Recorded data
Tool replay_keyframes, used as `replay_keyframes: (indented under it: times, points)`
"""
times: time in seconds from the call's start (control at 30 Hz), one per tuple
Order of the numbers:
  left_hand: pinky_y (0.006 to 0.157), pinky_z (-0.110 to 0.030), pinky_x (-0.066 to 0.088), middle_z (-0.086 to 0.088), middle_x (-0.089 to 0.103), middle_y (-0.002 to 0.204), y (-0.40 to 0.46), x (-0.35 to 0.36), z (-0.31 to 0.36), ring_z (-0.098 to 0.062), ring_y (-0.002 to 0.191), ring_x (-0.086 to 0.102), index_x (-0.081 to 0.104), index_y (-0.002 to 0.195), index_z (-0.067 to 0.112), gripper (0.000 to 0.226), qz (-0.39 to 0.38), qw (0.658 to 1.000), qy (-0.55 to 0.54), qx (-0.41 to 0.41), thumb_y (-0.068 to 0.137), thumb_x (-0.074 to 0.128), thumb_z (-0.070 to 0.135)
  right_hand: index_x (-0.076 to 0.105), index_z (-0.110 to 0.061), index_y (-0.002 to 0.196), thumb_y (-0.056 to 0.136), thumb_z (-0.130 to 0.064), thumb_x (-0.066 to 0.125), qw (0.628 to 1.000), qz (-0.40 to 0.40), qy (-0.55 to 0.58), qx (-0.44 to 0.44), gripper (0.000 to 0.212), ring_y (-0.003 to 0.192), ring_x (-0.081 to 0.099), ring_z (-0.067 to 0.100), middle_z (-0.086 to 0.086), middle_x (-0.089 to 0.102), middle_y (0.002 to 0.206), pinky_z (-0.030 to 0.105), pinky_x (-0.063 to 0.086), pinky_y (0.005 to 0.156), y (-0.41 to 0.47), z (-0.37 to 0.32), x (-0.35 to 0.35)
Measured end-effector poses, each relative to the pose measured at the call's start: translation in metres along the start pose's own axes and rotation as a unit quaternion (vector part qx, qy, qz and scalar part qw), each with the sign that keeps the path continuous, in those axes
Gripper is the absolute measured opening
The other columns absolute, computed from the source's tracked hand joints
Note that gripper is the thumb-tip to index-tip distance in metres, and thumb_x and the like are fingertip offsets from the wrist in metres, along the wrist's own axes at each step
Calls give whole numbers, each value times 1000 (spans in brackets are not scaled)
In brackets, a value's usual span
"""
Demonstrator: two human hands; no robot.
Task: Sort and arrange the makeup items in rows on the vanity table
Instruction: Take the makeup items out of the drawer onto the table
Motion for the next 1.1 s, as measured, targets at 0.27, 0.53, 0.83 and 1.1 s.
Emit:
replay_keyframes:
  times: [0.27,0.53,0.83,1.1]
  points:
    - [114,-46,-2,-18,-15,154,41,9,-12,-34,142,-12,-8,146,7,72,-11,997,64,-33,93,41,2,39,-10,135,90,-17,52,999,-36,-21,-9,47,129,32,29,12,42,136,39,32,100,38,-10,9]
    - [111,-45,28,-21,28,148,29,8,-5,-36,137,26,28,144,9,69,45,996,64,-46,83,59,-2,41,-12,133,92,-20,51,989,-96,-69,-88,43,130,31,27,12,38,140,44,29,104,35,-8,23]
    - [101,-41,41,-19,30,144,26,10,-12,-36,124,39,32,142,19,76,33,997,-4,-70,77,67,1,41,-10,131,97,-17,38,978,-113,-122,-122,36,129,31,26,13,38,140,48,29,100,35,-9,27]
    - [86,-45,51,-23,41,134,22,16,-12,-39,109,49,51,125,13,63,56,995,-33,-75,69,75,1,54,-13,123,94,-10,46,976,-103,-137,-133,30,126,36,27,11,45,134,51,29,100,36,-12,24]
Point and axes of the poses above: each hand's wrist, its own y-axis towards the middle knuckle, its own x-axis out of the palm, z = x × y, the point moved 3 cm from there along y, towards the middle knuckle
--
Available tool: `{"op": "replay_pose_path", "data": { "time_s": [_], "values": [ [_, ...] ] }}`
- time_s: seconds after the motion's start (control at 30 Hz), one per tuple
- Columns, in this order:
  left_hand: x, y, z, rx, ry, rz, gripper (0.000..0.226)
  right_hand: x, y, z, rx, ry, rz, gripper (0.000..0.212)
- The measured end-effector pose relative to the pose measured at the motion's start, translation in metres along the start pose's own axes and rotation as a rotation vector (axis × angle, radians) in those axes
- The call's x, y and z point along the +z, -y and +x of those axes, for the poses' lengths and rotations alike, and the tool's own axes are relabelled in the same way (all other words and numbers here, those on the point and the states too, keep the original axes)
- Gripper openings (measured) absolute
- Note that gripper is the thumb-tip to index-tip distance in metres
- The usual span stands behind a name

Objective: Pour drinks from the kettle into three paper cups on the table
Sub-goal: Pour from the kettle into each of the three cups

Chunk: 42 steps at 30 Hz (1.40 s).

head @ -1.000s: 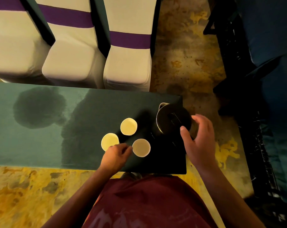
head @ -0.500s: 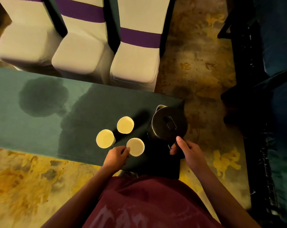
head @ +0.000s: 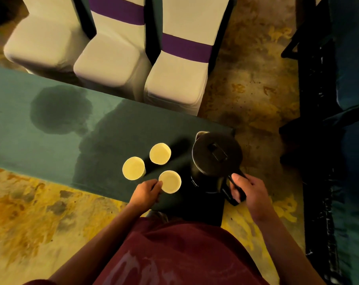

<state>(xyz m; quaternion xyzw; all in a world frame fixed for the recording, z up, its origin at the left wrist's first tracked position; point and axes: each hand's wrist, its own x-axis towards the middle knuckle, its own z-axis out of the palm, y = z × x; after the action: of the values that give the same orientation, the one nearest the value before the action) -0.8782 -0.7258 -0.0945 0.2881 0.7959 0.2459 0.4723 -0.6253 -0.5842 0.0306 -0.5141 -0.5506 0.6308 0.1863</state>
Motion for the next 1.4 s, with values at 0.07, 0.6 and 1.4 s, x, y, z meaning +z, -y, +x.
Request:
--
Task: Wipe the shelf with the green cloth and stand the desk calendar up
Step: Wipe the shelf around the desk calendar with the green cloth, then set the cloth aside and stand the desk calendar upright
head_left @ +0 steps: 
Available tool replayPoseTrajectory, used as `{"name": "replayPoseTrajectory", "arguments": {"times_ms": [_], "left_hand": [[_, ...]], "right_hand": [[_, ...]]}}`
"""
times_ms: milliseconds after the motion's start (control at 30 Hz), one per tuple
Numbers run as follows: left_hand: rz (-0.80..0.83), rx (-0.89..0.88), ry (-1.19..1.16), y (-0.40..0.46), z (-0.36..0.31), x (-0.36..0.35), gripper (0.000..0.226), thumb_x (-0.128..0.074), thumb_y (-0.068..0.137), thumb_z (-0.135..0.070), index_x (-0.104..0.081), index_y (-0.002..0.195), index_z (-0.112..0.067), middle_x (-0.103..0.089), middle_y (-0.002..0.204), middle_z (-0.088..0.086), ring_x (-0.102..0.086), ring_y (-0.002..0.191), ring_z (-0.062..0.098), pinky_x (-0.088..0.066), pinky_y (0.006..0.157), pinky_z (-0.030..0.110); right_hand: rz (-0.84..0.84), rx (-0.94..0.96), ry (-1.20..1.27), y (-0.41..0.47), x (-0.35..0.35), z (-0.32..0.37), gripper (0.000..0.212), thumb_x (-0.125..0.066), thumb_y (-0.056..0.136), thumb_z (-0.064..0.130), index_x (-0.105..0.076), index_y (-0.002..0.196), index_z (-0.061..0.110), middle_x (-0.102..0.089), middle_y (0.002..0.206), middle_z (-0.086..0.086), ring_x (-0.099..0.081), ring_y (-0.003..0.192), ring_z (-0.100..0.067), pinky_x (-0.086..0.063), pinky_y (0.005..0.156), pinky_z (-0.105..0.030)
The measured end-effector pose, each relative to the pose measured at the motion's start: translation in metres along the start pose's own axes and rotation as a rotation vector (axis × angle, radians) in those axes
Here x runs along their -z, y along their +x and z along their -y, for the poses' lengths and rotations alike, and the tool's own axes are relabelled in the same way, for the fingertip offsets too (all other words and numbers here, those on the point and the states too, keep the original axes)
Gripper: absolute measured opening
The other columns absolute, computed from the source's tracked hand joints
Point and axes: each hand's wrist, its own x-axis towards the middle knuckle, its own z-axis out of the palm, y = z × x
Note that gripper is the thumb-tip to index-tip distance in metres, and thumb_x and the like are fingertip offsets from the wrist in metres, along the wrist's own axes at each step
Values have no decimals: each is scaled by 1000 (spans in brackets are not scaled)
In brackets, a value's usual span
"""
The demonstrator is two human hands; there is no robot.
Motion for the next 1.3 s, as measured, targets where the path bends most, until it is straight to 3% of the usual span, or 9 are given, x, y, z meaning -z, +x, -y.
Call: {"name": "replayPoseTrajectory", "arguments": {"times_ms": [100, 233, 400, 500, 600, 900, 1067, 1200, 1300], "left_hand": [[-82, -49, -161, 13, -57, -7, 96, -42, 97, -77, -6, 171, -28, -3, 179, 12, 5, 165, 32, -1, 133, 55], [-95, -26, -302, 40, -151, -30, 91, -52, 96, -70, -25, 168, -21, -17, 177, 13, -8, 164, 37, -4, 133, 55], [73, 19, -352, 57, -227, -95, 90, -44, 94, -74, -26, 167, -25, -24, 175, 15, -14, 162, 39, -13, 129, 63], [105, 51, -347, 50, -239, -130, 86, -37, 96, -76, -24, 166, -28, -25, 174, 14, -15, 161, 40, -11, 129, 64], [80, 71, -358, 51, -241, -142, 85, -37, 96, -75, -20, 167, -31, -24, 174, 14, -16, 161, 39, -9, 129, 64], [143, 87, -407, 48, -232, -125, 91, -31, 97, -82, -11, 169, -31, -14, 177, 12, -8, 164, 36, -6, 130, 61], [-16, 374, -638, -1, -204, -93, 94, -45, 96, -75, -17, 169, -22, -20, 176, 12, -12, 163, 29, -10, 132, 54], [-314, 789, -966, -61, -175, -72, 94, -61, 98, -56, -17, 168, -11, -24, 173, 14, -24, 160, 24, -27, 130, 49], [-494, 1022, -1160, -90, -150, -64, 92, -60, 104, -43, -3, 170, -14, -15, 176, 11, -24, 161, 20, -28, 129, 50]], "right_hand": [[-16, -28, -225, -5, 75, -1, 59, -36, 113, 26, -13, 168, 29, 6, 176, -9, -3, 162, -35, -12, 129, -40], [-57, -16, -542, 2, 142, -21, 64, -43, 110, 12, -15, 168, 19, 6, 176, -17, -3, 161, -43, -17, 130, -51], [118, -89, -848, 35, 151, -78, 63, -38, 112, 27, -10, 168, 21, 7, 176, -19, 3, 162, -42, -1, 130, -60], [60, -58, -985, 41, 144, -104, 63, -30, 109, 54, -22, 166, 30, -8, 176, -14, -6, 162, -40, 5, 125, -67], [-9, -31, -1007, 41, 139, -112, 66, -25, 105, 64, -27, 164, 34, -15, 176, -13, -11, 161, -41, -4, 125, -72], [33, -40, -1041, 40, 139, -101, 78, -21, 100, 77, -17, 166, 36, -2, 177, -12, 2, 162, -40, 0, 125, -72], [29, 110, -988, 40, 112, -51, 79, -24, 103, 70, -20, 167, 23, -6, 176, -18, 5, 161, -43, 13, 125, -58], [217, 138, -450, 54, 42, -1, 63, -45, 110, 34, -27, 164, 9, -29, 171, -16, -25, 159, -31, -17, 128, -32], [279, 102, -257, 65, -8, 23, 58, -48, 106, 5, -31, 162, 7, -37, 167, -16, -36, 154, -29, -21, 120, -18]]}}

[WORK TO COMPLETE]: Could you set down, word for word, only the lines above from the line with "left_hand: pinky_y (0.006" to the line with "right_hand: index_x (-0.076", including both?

[RESULT OF THE EXERCISE]:
  left_hand: pinky_y (0.006 to 0.157), pinky_z (-0.110 to 0.030), pinky_x (-0.066 to 0.088), middle_z (-0.086 to 0.088), middle_x (-0.089 to 0.103), middle_y (-0.002 to 0.204), y (-0.40 to 0.46), x (-0.35 to 0.36), z (-0.31 to 0.36), ring_z (-0.098 to 0.062), ring_y (-0.002 to 0.191), ring_x (-0.086 to 0.102), index_x (-0.081 to 0.104), index_y (-0.002 to 0.195), index_z (-0.067 to 0.112), gripper (0.000 to 0.226), qz (-0.39 to 0.38), qw (0.658 to 1.000), qy (-0.55 to 0.54), qx (-0.41 to 0.41), thumb_y (-0.068 to 0.137), thumb_x (-0.074 to 0.128), thumb_z (-0.070 to 0.135)
  right_hand: index_x (-0.076 to 0.105), index_z (-0.110 to 0.061), index_y (-0.002 to 0.196), thumb_y (-0.056 to 0.136), thumb_z (-0.130 to 0.064), thumb_x (-0.066 to 0.125), qw (0.628 to 1.000), qz (-0.40 to 0.40), qy (-0.55 to 0.58), qx (-0.44 to 0.44), gripper (0.000 to 0.212), ring_y (-0.003 to 0.192), ring_x (-0.081 to 0.099), ring_z (-0.067 to 0.100), middle_z (-0.086 to 0.086), middle_x (-0.089 to 0.102), middle_y (0.002 to 0.206), pinky_z (-0.030 to 0.105), pinky_x (-0.063 to 0.086), pinky_y (0.005 to 0.156), y (-0.41 to 0.47), z (-0.37 to 0.32), x (-0.35 to 0.35)

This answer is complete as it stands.